Do not attempt to alter a signed paper WTN by crossing out and overwriting fields — this creates a document of uncertain validity and can raise questions during an audit. A clean corrected note is always preferable.
On digital platforms, corrections are handled through version history — the system records what changed, who made the change, and when, creating a transparent audit trail that is more defensible than a corrected paper document.
The minimum legal retention period varies by nation:
| Nation | Minimum retention period | Regulator |
|---|---|---|
| England | 2 years | Environment Agency |
| Wales | 2 years | Natural Resources Wales |
| Northern Ireland | 2 years | NIEA |
| Scotland | 3 years | SEPA |
Best practice is to keep records indefinitely. Digital storage costs nothing and means you can retrieve any WTN instantly during an audit or dispute, regardless of how long ago the transfer occurred. Paper records that fade, get damaged, or are lost before the retention period ends carry the same consequences as never having been completed.
Do I need a new WTN for every load?
Yes, unless you have a Season Ticket in place. A Season Ticket covers regular transfers of the same waste type between the same parties for up to 12 months. Each individual load under a Season Ticket still requires a simple docket, but not a full WTN.
Is a digital WTN legally valid in the UK?
Yes. Digital WTNs are fully legal. Electronic signatures are binding under the Electronic Communications Act 2000. The note must contain all the same information that a paper WTN would — the format is flexible, the required fields are not.
What happens if I use the wrong EWC code?

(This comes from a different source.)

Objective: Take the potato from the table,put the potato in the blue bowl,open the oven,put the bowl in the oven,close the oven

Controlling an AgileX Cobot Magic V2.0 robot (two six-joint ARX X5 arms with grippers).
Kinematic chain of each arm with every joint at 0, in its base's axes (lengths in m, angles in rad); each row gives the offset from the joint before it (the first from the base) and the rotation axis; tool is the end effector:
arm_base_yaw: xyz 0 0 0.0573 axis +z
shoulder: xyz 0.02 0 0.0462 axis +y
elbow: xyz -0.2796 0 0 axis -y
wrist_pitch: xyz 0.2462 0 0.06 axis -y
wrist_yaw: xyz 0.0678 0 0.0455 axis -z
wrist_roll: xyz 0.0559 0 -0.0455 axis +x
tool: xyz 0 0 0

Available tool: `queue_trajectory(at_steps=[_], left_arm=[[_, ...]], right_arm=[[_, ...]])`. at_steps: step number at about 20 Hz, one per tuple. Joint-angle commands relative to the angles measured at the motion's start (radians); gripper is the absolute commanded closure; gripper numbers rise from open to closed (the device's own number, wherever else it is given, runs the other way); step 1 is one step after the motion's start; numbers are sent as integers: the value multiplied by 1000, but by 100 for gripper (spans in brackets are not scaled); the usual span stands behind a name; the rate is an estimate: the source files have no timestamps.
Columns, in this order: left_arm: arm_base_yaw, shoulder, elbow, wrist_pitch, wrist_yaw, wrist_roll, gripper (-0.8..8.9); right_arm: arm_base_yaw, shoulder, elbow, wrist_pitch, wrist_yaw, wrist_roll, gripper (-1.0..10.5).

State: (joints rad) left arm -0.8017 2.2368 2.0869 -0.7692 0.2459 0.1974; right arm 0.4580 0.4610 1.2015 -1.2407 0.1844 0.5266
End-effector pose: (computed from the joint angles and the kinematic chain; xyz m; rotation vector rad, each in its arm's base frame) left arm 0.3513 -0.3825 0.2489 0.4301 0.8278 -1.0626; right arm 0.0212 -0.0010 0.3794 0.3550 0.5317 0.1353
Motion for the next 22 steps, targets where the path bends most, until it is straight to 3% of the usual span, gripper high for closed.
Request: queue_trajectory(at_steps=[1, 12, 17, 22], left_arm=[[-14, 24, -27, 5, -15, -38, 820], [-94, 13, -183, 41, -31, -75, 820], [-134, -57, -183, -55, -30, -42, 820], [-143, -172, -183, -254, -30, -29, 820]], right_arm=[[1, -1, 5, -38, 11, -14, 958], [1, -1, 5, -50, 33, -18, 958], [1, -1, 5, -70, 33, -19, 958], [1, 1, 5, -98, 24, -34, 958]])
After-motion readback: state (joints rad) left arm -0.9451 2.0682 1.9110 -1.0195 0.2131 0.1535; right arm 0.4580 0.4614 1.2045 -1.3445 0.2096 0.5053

Using the wrong EWC code is a compliance failure. If the correct code has an asterisk (*) and you used a non-hazardous code instead, the transfer was made without the correct documentation for hazardous waste — this carries significantly higher penalties. If you realise the error, create a corrected WTN immediately and retain both versions.
What if I make a mistake after the WTN has been signed?
Create a corrected version and void the original. Retain both as part of your audit trail with a note of what was changed and why. Do not alter a signed document by overwriting fields.
Can I use the same WTN template for hazardous waste?
No. Hazardous waste requires a Hazardous Waste Consignment Note. You can identify hazardous waste by its EWC code — entries marked with an asterisk (*) are hazardous. Using a WTN for hazardous waste transfers is a serious compliance failure.
Does the waste carrier need to sign the WTN at the point of collection?
Yes. The carrier should sign at the point of collection to confirm they have taken responsibility for the waste and that the details are accurate. If this is impractical — for example, on an unmanned drop-off — the carrier should sign as soon as possible afterwards and ensure the producer receives a signed copy.